### Your goal
Exactly how many lines of the data below include the string "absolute"? State the number and nothing more.

### Available data
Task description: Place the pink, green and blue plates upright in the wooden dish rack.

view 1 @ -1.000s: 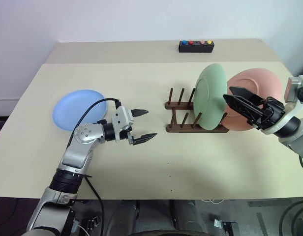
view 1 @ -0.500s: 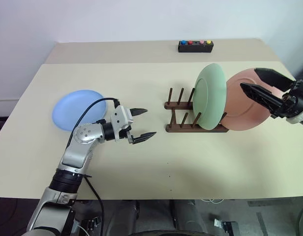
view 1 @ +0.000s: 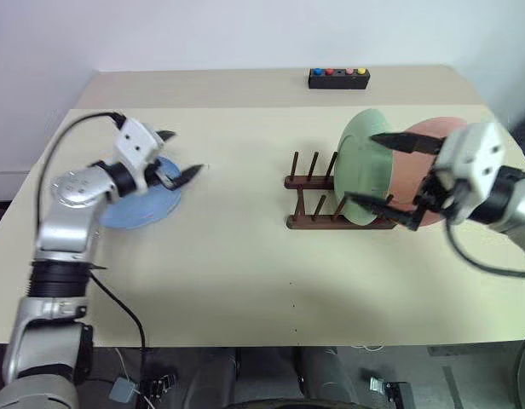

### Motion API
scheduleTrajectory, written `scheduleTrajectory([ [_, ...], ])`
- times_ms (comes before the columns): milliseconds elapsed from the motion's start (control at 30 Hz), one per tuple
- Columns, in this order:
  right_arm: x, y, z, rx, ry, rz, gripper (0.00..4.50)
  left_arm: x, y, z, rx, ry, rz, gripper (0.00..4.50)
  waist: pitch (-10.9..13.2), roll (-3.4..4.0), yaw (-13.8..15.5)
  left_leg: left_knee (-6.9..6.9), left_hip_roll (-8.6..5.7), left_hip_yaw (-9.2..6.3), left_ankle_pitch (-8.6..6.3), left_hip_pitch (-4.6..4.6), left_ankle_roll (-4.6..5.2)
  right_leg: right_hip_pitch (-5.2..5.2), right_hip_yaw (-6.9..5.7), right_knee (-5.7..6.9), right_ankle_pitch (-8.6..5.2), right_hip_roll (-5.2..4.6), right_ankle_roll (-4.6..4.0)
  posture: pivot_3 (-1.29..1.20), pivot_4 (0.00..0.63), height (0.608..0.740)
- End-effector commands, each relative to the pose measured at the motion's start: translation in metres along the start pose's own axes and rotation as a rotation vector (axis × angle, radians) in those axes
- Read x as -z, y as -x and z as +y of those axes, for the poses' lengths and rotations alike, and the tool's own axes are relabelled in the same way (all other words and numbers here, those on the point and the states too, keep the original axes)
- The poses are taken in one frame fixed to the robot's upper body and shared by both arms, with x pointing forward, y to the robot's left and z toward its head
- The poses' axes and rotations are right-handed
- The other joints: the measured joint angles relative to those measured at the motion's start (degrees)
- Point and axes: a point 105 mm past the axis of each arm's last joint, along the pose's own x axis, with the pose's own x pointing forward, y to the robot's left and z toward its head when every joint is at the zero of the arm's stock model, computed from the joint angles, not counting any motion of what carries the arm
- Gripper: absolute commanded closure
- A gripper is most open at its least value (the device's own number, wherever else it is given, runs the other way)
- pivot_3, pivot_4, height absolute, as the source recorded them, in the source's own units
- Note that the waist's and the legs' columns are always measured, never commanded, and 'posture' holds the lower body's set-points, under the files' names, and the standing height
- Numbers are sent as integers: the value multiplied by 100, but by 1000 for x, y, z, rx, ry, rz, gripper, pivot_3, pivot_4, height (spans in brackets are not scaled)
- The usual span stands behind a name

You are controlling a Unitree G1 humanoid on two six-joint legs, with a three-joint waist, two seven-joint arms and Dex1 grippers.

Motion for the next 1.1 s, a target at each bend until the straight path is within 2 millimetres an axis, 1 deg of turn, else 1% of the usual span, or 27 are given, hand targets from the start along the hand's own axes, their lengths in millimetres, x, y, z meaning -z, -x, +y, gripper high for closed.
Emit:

### Exercise output
2